Par comparaison avec les quatorze patients vivants, ceux qui sont décédés :

  • ont reçu en moyenne moins de culots globulaires par an (28,4 ± 18,2 versus 50,7 ± 13,4), plus souvent sous forme de transfusions simples en raison d’un taux d’Hb bas ne permettant pas une saignée,
  • avaient un taux d’HbS prétransfusionnel plus élevé (55,5 ± 21,6 % versus 43,1 ± 12,5 %),
  • présentaient une surcharge en fer plus sévère (ferritine sérique à 2 905 ± 2 221 μg/L versus 1 438 ± 1 376 μg/L) avec une observance médiocre des traitements chélateurs,
  • avaient plus de crises vaso-occlusives (CVO).

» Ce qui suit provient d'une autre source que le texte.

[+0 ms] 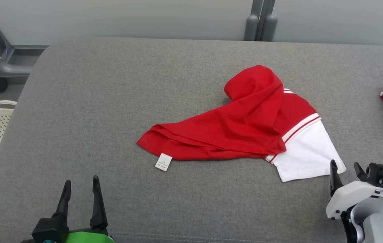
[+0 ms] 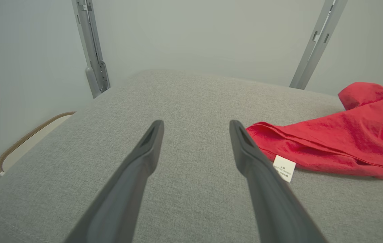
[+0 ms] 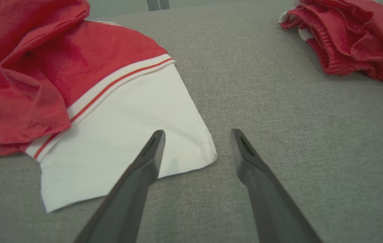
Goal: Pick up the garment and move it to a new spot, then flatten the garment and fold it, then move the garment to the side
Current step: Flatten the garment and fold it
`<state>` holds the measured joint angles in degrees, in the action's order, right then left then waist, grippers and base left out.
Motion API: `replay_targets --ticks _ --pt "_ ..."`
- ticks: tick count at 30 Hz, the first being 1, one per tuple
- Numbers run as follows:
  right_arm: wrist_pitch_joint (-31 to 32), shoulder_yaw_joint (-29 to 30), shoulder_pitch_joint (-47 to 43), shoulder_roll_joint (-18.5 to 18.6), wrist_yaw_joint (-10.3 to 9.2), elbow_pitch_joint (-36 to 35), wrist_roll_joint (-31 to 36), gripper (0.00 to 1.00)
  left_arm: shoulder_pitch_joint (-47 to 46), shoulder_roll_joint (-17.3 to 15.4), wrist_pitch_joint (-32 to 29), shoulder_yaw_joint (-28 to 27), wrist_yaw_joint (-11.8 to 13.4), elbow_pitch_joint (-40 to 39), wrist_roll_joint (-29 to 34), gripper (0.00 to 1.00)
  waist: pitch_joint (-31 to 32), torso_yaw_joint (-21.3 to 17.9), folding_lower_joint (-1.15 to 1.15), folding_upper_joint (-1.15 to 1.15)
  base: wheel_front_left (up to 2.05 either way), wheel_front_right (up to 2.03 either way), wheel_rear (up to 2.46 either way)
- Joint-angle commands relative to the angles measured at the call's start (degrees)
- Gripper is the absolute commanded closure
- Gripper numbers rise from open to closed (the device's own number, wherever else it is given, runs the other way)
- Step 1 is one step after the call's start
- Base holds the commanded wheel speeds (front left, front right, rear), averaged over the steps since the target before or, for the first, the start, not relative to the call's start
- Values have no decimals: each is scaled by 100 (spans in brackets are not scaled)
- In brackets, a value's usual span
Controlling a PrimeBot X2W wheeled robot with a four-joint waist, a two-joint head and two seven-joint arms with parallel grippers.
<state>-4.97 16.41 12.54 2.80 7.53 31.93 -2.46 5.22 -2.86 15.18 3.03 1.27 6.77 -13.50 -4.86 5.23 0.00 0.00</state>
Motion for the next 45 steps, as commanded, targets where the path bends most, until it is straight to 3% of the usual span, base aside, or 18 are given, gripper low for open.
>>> replay_targets --ticks 1,10,17,21,45 --pt "-167 -117 -152 17 -9 -78 -70 0 74 -9 -4 -39 41 63 57 0 145 -26 0 0 0 0 0" --pt "-796 -760 -715 19 -9 -662 -222 0 217 -11 -4 -221 -76 269 105 0 511 -193 0 0 0 0 0" --pt "-923 -1341 -996 20 -9 -1128 -516 0 231 -217 -6 -136 -447 496 11 0 676 -381 0 0 0 0 0" --pt "-947 -1608 -1124 17 -9 -1329 -499 0 193 -352 -6 23 -537 427 146 0 723 -427 0 0 0 0 0" --pt "-549 -1980 -1489 18 -9 -1881 -451 0 173 -328 -22 260 -467 629 46 0 813 -626 0 0 0 0 0"
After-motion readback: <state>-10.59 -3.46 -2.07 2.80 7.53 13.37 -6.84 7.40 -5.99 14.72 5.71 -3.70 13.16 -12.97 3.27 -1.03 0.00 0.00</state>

Les causes de mortalité de ces huit patients comprennent évidemment des récidives d’AVC (2/3 cas isolés) mais aussi des événements vaso-occlusifs aigus d’évolution rapidement fatale (syndrome thoracique aigu avec détresse respiratoire aiguë, syndrome de défaillance multiviscérale) et dans trois cas des décès subits lors de CVO (deux en cours d’hospitalisation et un au domicile) alors que leur taux d’HbS prétransfusionnel était juste supérieur à 50 %.

Discussion

La prise en charge de consensus après un AVC survenant dans l’enfance repose sur les programmes transfusionnels au long cours avec cibles bien définies : Hb > 10 g/dL et HbS < 30 %. Des progrès importants ont été réalisés pour réduire les risques de la transfusion : allo-immunisation, infections transmissibles (en particulier hépatites), traitement de l’hémochromatose secondaire par les chélateurs. Ce travail, qui s’arrête en 2009 mais n’est publié que maintenant, montre la vulnérabilité des patients présentant une drépanocytose sévère avec antécédent d’AVC. Il est largement connu que la vasculopathie cérébrale progresse même avec des échanges transfusionnels bien conduits [2], avec constitution de réseaux Moya-Moya exposant les patients à des hémorragies cérébroméningées souvent fatales. Cela incite à proposer actuellement l’allogreffe même chez l’adulte, malgré les risques, s’il existe un donneur dans la fratrie, mais aussi à associer d’autres thérapeutiques en plus du programme transfusionnel comme l’hydroxyurée ou d’autres molécules à visée vasculaire, voire à envisager des méthodes de revascularisation chirurgicales après un programme complet d’explorations multidisciplinaires cliniques neurologiques, neuroradiologiques, de médecine nucléaire (visualisant la perfusion cérébrale), de rééducation et de neurochirurgie afin de définir la meilleure stratégie thérapeutique adaptée pour ces patients (réunion de concertation pluridisciplinaire coordonnée par le Pr Pablo Bartolucci, centre de référence hôpital Henri-Mondor, Créteil). La surmortalité observée dans cette petite cohorte, également rapportée par d’autres équipes avant 2010 chez des patients drépanocytaires pas forcément aussi sévères, en rupture de suivi après 18 ans, en moyenne 1,8 ans après la transition, interpellait les praticiens, alors même que la mortalité pédiatrique était en constante diminution [3]. Les mêmes circonstances de morts « brutales » sans diagnostic précis étaient notées par les auteurs. Ces constatations ont suscité depuis un intense travail de réflexion des centres de référence, tant aux États-Unis [4] qu’en France [5], afin d’anticiper et de préparer tôt la transition pédiatrie-secteur adulte. Ces programmes coordonnés entre pédiatres et médecins d’adulte, individualisés, avec une part importante dévolue à l’éducation thérapeutique du patient (ETP) doivent faire l’objet d’une évaluation constante quant à leurs bénéfices en termes de morbidité et de mortalité.